▸ Your objective: Output only the lines below from the one containing "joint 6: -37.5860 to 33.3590" to the one containing "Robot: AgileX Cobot", exactly as written, both ends kept.

▸ Given information:
************

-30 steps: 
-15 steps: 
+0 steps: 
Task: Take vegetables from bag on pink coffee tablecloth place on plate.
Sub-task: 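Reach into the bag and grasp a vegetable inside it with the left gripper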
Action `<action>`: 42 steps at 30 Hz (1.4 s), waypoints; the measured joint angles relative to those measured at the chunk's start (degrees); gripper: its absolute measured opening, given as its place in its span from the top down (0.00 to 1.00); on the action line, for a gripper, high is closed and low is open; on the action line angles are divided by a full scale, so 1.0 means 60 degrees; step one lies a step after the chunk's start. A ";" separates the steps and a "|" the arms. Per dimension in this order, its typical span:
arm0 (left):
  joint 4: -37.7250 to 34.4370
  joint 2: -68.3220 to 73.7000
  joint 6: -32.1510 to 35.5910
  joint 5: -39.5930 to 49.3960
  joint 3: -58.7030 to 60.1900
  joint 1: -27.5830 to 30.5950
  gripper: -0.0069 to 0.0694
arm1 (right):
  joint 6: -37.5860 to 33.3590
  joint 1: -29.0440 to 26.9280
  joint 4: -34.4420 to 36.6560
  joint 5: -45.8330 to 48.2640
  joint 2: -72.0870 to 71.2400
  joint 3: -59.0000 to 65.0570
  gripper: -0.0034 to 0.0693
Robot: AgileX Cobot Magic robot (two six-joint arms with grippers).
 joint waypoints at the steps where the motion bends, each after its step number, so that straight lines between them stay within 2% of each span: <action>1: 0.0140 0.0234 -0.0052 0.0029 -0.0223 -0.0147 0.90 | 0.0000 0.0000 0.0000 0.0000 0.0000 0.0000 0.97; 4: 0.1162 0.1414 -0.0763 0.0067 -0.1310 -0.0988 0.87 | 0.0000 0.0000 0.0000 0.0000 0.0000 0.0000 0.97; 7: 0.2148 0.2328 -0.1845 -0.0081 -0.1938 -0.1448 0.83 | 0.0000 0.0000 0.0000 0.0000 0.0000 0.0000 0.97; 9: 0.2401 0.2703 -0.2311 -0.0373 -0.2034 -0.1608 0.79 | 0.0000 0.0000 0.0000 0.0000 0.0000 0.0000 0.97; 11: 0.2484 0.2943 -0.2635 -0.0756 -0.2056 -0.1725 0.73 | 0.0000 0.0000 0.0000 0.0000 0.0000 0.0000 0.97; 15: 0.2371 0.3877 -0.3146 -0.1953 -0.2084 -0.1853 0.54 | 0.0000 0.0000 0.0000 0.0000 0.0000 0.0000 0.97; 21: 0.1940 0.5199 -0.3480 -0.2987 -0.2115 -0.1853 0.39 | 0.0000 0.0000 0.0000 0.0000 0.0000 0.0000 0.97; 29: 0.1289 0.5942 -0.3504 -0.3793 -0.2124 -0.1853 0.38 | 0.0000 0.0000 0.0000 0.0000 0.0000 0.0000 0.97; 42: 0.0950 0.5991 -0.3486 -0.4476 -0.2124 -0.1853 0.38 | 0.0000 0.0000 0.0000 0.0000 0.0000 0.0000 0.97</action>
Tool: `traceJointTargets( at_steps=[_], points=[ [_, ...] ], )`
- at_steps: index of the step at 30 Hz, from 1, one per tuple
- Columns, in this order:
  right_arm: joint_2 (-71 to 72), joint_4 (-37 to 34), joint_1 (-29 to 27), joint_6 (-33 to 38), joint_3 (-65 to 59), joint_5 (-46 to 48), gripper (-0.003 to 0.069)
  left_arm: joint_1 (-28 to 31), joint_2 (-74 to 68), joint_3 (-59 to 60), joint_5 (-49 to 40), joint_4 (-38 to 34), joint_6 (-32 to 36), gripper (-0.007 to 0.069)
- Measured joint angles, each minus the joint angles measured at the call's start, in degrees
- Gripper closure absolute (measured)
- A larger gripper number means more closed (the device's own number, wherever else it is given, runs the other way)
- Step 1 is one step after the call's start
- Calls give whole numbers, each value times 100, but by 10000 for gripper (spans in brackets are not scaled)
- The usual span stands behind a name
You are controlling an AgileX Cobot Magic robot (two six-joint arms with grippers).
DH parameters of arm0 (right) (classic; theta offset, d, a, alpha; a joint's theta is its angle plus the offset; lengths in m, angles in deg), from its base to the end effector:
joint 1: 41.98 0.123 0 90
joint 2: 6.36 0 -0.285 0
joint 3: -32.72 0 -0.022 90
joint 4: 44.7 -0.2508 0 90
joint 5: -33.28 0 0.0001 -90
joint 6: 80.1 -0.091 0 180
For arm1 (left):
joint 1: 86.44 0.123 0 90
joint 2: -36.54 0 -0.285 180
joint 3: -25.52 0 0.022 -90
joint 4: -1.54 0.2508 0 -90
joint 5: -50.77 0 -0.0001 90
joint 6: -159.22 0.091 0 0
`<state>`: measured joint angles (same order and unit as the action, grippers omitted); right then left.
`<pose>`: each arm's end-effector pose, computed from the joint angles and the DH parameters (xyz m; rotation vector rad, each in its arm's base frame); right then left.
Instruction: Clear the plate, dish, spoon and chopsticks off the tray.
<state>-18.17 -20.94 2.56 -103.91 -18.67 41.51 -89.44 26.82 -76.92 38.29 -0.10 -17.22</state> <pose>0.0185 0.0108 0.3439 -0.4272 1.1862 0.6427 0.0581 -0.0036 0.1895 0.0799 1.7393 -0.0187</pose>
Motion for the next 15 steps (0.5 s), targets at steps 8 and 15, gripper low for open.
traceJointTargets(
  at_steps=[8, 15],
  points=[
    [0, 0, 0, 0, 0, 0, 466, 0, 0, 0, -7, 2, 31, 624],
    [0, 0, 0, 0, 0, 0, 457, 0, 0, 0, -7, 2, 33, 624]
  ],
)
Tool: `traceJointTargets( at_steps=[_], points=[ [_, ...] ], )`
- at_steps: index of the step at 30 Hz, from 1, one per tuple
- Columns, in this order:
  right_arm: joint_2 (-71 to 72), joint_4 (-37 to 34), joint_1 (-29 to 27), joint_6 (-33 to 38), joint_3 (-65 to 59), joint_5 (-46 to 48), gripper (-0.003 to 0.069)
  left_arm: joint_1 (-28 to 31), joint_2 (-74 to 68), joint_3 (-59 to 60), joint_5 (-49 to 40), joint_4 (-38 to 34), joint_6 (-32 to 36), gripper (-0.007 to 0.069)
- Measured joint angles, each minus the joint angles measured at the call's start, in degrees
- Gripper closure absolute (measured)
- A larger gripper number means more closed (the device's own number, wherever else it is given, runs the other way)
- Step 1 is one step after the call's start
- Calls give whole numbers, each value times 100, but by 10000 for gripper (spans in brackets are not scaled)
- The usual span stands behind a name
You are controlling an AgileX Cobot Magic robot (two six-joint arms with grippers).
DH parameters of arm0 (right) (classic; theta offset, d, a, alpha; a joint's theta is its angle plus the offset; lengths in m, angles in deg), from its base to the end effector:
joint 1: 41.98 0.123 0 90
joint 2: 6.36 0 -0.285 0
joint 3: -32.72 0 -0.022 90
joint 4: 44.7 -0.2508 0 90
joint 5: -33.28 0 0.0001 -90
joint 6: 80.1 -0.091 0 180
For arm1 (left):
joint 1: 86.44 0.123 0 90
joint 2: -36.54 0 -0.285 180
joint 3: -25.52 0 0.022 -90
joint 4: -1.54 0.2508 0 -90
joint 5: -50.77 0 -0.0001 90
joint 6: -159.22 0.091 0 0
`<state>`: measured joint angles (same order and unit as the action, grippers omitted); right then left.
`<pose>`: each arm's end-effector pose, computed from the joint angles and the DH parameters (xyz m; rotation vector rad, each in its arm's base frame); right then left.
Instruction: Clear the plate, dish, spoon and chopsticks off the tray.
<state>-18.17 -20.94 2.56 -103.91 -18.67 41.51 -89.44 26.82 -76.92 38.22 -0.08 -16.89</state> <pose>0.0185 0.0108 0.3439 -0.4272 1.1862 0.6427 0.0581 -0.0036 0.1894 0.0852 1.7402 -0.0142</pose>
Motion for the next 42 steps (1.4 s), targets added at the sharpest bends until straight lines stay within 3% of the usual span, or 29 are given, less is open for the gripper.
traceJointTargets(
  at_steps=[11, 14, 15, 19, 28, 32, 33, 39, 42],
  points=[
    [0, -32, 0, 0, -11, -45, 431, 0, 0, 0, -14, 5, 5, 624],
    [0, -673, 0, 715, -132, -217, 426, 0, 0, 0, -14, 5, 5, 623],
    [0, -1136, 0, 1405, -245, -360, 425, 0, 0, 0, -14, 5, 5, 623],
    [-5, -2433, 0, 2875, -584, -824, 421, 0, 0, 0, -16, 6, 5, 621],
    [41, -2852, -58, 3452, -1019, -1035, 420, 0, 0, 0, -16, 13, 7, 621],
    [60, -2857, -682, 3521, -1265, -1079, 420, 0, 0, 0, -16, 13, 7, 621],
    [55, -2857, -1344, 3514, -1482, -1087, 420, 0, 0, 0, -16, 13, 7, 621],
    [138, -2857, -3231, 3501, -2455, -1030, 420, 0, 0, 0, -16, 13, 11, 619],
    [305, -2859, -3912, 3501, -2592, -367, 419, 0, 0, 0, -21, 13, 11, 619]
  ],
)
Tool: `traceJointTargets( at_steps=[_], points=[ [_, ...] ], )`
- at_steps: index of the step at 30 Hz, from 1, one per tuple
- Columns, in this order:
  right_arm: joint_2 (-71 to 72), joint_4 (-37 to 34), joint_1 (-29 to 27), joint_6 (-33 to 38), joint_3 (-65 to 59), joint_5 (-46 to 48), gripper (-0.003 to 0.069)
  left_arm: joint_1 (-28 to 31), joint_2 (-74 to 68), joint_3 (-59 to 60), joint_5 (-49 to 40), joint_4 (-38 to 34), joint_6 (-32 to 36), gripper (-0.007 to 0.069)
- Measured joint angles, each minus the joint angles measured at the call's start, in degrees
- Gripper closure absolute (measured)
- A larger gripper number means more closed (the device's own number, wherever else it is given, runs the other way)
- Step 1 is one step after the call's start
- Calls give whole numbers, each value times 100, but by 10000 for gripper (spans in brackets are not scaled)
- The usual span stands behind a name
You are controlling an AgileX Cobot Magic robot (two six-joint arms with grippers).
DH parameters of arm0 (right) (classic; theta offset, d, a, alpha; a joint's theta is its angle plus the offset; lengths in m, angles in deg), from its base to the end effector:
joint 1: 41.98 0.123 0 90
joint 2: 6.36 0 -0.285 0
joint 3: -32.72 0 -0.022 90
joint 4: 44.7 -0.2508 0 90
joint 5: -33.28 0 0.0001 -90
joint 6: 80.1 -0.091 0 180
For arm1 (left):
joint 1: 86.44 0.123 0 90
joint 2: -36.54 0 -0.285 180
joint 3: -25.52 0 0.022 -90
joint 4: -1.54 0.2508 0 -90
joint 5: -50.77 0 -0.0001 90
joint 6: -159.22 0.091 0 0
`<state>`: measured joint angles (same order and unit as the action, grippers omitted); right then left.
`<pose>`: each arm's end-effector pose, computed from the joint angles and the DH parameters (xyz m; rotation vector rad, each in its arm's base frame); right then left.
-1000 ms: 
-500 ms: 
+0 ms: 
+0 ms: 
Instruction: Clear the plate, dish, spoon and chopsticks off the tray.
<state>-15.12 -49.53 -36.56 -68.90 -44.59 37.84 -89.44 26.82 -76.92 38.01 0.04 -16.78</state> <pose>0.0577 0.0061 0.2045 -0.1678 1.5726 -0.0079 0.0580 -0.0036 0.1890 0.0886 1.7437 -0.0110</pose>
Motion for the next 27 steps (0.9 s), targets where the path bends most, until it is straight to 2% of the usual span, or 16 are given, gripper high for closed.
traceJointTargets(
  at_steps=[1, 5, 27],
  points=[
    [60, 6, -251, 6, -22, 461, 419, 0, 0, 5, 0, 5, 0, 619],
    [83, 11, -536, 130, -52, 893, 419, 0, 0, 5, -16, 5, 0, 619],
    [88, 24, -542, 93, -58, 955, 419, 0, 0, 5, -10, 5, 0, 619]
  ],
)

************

▸ Response to this exercise:
  joint 6: -37.5860 to 33.3590
  joint 1: -29.0440 to 26.9280
  joint 4: -34.4420 to 36.6560
  joint 5: -45.8330 to 48.2640
  joint 2: -72.0870 to 71.2400
  joint 3: -59.0000 to 65.0570
  gripper: -0.0034 to 0.0693
Robot: AgileX Cobot Magic robot (two six-joint arms with grippers).

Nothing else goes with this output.